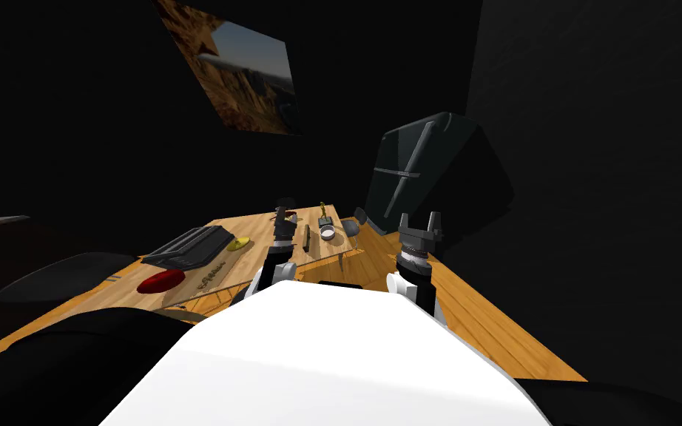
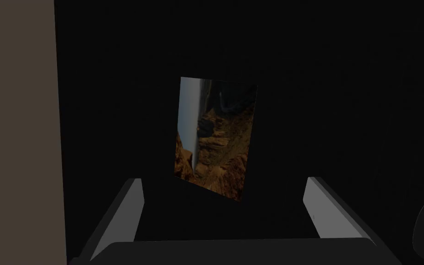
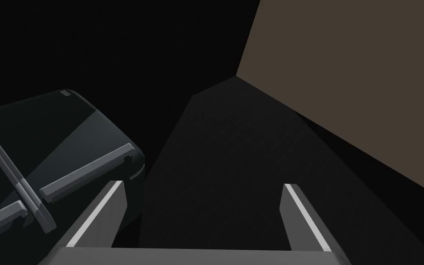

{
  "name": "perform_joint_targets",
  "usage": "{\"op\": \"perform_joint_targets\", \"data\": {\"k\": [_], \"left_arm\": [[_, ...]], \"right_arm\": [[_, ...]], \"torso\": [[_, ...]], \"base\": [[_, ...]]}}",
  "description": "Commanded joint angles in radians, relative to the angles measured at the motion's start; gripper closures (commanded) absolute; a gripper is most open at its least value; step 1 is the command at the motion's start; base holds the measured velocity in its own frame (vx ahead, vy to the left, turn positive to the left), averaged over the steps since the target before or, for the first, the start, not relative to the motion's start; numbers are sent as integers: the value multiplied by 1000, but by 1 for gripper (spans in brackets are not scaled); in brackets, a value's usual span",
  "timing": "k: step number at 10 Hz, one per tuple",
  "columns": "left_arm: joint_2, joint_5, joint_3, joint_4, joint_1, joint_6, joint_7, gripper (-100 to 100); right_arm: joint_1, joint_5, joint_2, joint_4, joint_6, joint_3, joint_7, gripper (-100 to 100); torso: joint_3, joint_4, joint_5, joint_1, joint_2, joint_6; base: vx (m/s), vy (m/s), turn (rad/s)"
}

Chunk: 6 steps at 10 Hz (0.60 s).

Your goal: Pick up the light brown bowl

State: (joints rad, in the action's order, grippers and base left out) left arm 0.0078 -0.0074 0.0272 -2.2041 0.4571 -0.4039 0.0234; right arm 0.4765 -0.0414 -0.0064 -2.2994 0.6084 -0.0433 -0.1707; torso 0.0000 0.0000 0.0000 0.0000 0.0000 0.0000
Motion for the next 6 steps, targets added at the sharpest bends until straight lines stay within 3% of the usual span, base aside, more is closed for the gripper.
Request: {"op": "perform_joint_targets", "data": {"k": [1, 6], "left_arm": [[29, 6, 4, 9, 10, 3, 8, -100], [98, 39, 23, 48, 66, 30, 48, -100]], "right_arm": [[0, 0, 0, 0, 0, 0, 0, 0], [0, 0, 0, 0, 0, 0, 0, 0]], "torso": [[0, 0, 0, 0, 0, 0], [1, 0, -1, -3, 1, 0]], "base": [[-13, -21, -164], [-18, -45, -254]]}}
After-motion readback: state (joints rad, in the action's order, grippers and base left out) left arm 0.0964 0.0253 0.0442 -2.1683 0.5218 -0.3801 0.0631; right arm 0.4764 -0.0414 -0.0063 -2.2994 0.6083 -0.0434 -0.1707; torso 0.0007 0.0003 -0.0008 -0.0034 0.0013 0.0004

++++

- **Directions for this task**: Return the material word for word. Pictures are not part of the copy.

- **Expected output**:
{
  "name": "perform_joint_targets",
  "usage": "{\"op\": \"perform_joint_targets\", \"data\": {\"k\": [_], \"left_arm\": [[_, ...]], \"right_arm\": [[_, ...]], \"torso\": [[_, ...]], \"base\": [[_, ...]]}}",
  "description": "Commanded joint angles in radians, relative to the angles measured at the motion's start; gripper closures (commanded) absolute; a gripper is most open at its least value; step 1 is the command at the motion's start; base holds the measured velocity in its own frame (vx ahead, vy to the left, turn positive to the left), averaged over the steps since the target before or, for the first, the start, not relative to the motion's start; numbers are sent as integers: the value multiplied by 1000, but by 1 for gripper (spans in brackets are not scaled); in brackets, a value's usual span",
  "timing": "k: step number at 10 Hz, one per tuple",
  "columns": "left_arm: joint_2, joint_5, joint_3, joint_4, joint_1, joint_6, joint_7, gripper (-100 to 100); right_arm: joint_1, joint_5, joint_2, joint_4, joint_6, joint_3, joint_7, gripper (-100 to 100); torso: joint_3, joint_4, joint_5, joint_1, joint_2, joint_6; base: vx (m/s), vy (m/s), turn (rad/s)"
}

Chunk: 6 steps at 10 Hz (0.60 s).

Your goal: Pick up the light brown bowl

State: (joints rad, in the action's order, grippers and base left out) left arm 0.0078 -0.0074 0.0272 -2.2041 0.4571 -0.4039 0.0234; right arm 0.4765 -0.0414 -0.0064 -2.2994 0.6084 -0.0433 -0.1707; torso 0.0000 0.0000 0.0000 0.0000 0.0000 0.0000
Motion for the next 6 steps, targets added at the sharpest bends until straight lines stay within 3% of the usual span, base aside, more is closed for the gripper.
Request: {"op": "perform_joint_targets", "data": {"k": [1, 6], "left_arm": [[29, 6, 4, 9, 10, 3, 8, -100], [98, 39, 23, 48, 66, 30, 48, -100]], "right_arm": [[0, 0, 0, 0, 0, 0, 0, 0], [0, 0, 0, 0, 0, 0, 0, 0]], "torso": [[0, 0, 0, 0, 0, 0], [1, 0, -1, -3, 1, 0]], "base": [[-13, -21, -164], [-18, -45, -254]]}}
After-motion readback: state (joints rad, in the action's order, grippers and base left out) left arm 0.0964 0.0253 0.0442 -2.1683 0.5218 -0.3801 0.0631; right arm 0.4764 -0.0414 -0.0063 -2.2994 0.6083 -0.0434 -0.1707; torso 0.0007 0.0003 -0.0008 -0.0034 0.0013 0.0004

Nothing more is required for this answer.